I speak with 2 accents at the same time!
February 7, 2012 11:41 AM   Subscribe

What is it called when you have two accents in a second language? Your native accent and the local accent of the region you learned language #2.

I speak English with a western or what some would call neutral American accent. Spanish is my second language and as a recent learner I obviously can be identified as American by my accent when speaking Spanish. However, as I have learned Spanish in Argentina I also speak with a strong Porteño accent. (think SH when pronouncing Y or LL sounds). If I were to visit Mexico the locals would recognize I was American but that I also have the Argentine accent.

Is there a term for this or anywhere I can find more information?
posted by Che boludo! to Writing & Language (40 answers total) 7 users marked this as a favorite
 
I once met a German woman who I could swear was Australian. I also used to have a Bulgarian roommate who spoke English like an East Texan. If there is a name for this, I want to know!
posted by pickypicky at 11:48 AM on February 7, 2012


Can you switch between them, or is it one accent that combines the flavors of both accents?

If you do switch, is it conscious or does it happen automatically depending on the context?
posted by yaymukund at 11:50 AM on February 7, 2012


Hard to understand.


From what I gather, my Chinese is like this. I speak like a native English speaker but also have accents from where my parents are from in China.
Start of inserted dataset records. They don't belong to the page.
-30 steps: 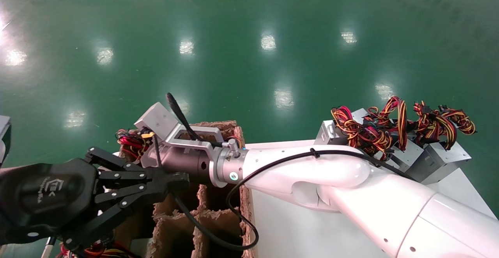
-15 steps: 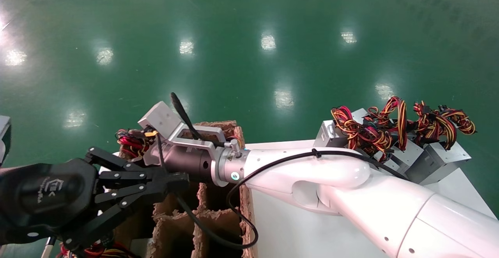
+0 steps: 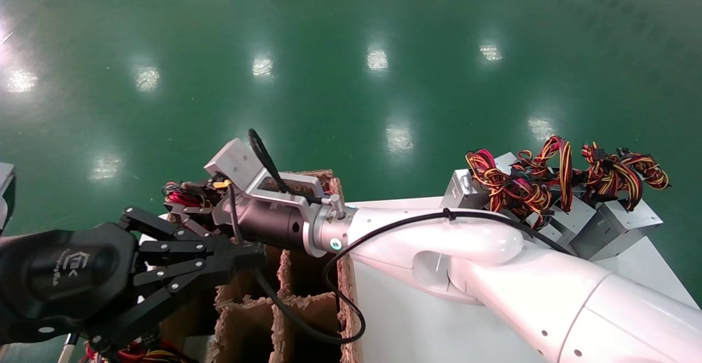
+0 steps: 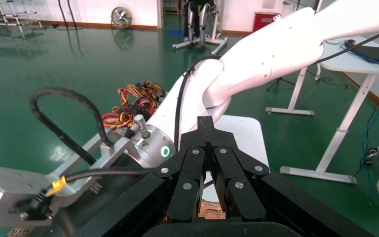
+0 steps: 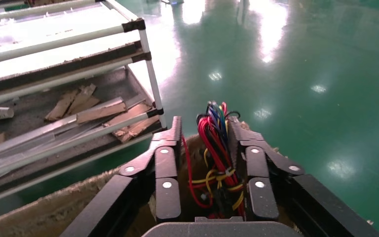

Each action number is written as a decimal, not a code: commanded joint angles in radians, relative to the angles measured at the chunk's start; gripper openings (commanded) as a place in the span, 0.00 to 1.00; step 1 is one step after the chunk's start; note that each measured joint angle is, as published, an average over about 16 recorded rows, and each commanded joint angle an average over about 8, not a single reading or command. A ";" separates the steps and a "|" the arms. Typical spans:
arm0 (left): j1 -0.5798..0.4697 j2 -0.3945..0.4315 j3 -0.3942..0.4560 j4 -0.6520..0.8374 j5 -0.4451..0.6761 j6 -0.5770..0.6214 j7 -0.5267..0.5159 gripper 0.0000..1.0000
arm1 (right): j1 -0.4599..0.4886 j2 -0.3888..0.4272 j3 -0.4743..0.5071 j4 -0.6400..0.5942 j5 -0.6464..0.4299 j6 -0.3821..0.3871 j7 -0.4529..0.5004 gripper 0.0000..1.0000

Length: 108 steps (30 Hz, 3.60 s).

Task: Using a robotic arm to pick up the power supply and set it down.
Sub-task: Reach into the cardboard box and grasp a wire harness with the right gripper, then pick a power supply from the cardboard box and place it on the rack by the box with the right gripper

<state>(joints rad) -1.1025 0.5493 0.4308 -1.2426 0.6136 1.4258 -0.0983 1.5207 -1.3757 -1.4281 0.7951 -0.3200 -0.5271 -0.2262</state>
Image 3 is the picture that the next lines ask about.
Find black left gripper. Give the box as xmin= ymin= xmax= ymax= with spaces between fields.
xmin=0 ymin=223 xmax=264 ymax=354

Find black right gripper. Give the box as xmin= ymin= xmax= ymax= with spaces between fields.
xmin=120 ymin=194 xmax=312 ymax=270

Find grey power supply red cables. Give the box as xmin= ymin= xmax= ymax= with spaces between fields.
xmin=163 ymin=179 xmax=231 ymax=210

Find brown cardboard divider box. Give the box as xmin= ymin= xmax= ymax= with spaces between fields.
xmin=159 ymin=169 xmax=364 ymax=363

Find grey metal power supply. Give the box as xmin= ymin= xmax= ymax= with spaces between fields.
xmin=573 ymin=197 xmax=663 ymax=260
xmin=441 ymin=152 xmax=519 ymax=210
xmin=535 ymin=198 xmax=598 ymax=251

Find red yellow cable bundle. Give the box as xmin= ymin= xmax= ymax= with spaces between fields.
xmin=82 ymin=341 xmax=193 ymax=363

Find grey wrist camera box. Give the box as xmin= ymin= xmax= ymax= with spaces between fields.
xmin=204 ymin=138 xmax=331 ymax=208

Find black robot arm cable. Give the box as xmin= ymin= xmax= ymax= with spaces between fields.
xmin=228 ymin=129 xmax=574 ymax=345

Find red yellow black cable tangle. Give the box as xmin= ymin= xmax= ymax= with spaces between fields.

Not very many people have an easy time following me in Chinese.
posted by astapasta24 at 11:54 AM on February 7, 2012


I don't think there's a term for this. I learned Spanish as an adult in Mexico, so if I go to Spain I'd likely be identified as an American, or at least as an English speaker due to the grammatical mistakes and translation errors I make, but it would be easy to pick out that I also speak Spanish with a Mexican accent due to slang and pronunciation.
posted by Sal and Richard at 11:55 AM on February 7, 2012 [1 favorite]


Check your local university's foreign language department. I specifically remember this being explained to me in college, but I have lost that bit of info.

(I learned French from, in order, someone from Switzerland, someone from Senegal, someone from Quebec, and someone from Lebanon. I can speak French very well, but Parisians think I'm unintelligible.)
posted by juniperesque at 11:57 AM on February 7, 2012 [1 favorite]


Lingua fracas.
posted by Clyde Mnestra at 11:57 AM on February 7, 2012 [15 favorites]


I'm not sure there's a specific linguistic term for this. I mean, theoretically we all speak any language filtered through the context we learned it in and the people we've most often spoken to in that language.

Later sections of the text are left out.